[Try it] Give back the material that follows, identical in every line.

[Start of Attachment]

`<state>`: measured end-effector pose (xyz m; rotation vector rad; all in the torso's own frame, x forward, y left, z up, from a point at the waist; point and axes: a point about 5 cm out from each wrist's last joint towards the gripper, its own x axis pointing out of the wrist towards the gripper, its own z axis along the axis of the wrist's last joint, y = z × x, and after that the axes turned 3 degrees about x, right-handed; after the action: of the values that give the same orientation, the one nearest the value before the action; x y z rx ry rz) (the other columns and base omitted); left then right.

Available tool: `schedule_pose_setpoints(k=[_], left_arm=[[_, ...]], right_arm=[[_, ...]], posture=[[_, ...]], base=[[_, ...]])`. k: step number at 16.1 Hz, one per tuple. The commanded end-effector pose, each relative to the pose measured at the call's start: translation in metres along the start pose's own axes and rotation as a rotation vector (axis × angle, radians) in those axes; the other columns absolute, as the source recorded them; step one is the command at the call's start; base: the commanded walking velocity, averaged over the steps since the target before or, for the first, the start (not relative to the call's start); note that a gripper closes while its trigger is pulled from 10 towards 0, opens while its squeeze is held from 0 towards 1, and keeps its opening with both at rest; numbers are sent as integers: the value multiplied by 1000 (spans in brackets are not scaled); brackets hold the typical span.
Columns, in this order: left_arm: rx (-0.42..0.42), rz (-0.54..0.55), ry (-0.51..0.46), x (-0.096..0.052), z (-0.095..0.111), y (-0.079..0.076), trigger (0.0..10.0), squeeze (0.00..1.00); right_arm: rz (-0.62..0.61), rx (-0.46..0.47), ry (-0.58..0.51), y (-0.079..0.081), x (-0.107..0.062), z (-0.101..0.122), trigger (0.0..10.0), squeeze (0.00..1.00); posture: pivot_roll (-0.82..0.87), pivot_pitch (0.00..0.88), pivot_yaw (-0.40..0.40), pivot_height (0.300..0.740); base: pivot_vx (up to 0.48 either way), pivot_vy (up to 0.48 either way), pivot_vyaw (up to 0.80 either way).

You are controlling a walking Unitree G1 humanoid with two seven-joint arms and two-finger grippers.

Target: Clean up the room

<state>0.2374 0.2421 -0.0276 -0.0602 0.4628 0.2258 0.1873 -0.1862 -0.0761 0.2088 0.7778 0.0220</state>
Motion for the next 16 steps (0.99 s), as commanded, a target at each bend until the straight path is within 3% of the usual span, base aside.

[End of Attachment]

[Answer area]
`<state>`: measured end-effector pose (xyz m; rotation vector rad; all in the torso's own frame, x forward, y left, z up, from a point at the waist; point and axes: a point about 5 cm out from each wrist's last joint towards the gripper, its own x axis pointing out of the wrist towards the gripper, its own z axis along the axis of the wrist's last joint, y = z × x, and after that the axes turned 3 degrees about x, right-handed; after the action: of the values that give the same orientation, the one nearest the value before the action; x y z rx ry rz) (the other columns and base omitted); left then right.

Available tool: `schedule_pose_setpoints(k=[_], left_arm=[[_, ...]], right_arm=[[_, ...]], posture=[[_, ...]], base=[[_, ...]])`. k: step number at 16.1 Hz, one per tuple. The commanded end-effector pose, each relative to the pose measured at the call's start: translation in metres along the start pose's own axes and rotation as a rotation vector (axis × angle, radians) in those axes; the other columns absolute, as the source recorded them; step one is the command at the call's start; base: the commanded walking velocity, averaged over the steps since the target before or, for the first, the start (not relative to the call's start); note that a gripper closes while its trigger is pulled from 10 towards 0, opens while its squeeze is held from 0 towards 1, and keeps its opening with both at rest; numbers are sent as integers: the value multiplied by 1000 (spans in brackets are not scaled); brackets hold the typical span.
Columns, in this order: left_arm: rx (-0.42..0.42), rz (-0.54..0.55), ry (-0.51..0.46), x (-0.096..0.052), z (-0.095..0.111), y (-0.079..0.076), trigger (0.0..10.0), squeeze (0.00..1.00); right_arm: rz (-0.62..0.61), rx (-0.46..0.47), ry (-0.58..0.51), y (-0.079..0.081), x (-0.107..0.062), z (-0.101..0.122), trigger (0.0..10.0), squeeze (0.00..1.00); posture: pivot_roll (-0.82..0.87), pivot_pitch (0.00..0.88), pivot_yaw (-0.40..0.40), pivot_height (0.300..0.740); base: pivot_vx (up to 0.48 either way), pivot_vy (up to 0.48 either way), pivot_vyaw (up to 0.80 either way).

You are controlling a walking Unitree G1 humanoid with two seven-joint arms and two-finger grippers.

Target: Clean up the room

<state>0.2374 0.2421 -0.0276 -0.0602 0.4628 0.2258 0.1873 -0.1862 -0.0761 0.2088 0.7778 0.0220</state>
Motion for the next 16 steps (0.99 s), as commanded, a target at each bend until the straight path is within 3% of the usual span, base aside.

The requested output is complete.